Santander customers may be worse off each month | Personal Finance | Finance

Home buyers could have to find extra cash each month as Santander joined its rivals in announcing hikes.

The bank is raising rates on new deals by up to 0.35 percentage points against the background of the Middle East crisis. Those taking out larger mortgages face an even steeper increase. Homeowners signing up for a new £300,000 mortgage over 25 years would have to pay around £55 a month – roughly £660 more a year.

The changes are part of a wider blow for borrowers after lenders across the market pushed up mortgage rates amid rising funding costs and renewed turmoil in global markets.

From Tuesday, March 17, Santander will increase rates across a wide range of new deals, including those for first-time buyers, home movers, large loans, remortgages and buy-to-let mortgages, by up to 0.35 percentage points.

Meanwhile, borrowers switching to a new deal with Santander through its product transfer range will see residential and buy-to-let rates increase by up to 0.30 percentage points.

Mortgage brokers warned the latest rise could force some buyers to rethink their plans.

Stephen Perkins, managing director at Norwich-based Yellow Brick Mortgages, said: “The bad news for borrowers just keeps piling up. The rate increases we’re now seeing and their impact on potential payments are such that we may see home buying or moving plans shelved.”
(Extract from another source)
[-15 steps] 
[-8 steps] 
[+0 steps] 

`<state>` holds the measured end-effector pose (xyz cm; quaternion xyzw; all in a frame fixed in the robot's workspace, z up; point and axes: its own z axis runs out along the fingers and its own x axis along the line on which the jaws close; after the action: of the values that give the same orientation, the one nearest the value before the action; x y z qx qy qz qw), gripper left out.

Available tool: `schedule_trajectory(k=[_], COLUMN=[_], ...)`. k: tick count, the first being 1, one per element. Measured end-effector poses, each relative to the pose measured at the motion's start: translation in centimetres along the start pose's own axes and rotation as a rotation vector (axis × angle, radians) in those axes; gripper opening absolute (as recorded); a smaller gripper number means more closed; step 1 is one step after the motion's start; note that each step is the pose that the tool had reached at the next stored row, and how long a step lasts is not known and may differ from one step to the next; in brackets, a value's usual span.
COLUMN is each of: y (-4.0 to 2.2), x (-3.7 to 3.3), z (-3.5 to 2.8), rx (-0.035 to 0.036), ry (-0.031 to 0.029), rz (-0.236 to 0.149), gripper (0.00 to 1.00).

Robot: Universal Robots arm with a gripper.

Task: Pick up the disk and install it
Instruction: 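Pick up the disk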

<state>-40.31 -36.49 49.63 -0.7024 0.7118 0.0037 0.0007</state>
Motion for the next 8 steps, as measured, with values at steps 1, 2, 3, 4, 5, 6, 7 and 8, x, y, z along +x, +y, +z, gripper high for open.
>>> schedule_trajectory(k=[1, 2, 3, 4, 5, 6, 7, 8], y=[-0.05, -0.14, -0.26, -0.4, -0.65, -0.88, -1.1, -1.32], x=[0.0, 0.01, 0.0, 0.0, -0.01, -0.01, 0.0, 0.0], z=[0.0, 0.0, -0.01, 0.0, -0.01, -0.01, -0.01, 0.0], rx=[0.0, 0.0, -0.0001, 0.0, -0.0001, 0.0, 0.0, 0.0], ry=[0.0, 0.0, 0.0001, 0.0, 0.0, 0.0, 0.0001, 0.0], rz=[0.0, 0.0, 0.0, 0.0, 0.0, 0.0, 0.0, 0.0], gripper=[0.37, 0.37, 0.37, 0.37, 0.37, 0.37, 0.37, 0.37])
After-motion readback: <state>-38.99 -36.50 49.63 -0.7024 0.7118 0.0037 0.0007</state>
However, Mr Perkins said there was hope the current volatility could prove temporary.

“Hopefully, this will be a short-term blip that will blow over once stability is restored in the geopolitical landscape. But for now the mortgage market is extremely volatile and lenders’ nerves are fraught.”

Craig Fish, director at London-based Lodestone Mortgages, warned the market could be entering another turbulent period. He told Newspage: “We’ve had rate hikes across the board: new business, product transfers, buy-to-let, the lot.”

Mr Fish warned lenders were scrambling to protect their margins.

“Lenders are repricing fast and furiously to protect margins. The green shoots we’d carefully nurtured through early 2026, with sub-4% deals, cautious optimism and clients finally ready to act have been torched in a matter of days,” he said.

“It feels uncomfortably like 2022 all over again. The advice right now is simple: don’t wait, don’t speculate. Act.”

Simon Bridgland, broker at Canterbury-based Charwin Private Clients, said: “Rates have been increased, products pulled, costs increased and there’s no reprieve on the horizon.”

Aaron Strutt, product and communications director at London-based Trinity Financial, said the move had been widely expected.

“Santander has been offering many of the cheapest rates in the market for a while, so these price hikes were expected,” he said.

He warned that some of the lowest mortgage deals could soon disappear.

“Even with these rate rises, Santander’s fixes will still be reasonably priced given everything that’s going on at the moment, but Nationwide will be offering stand out best buy rates and will be busier.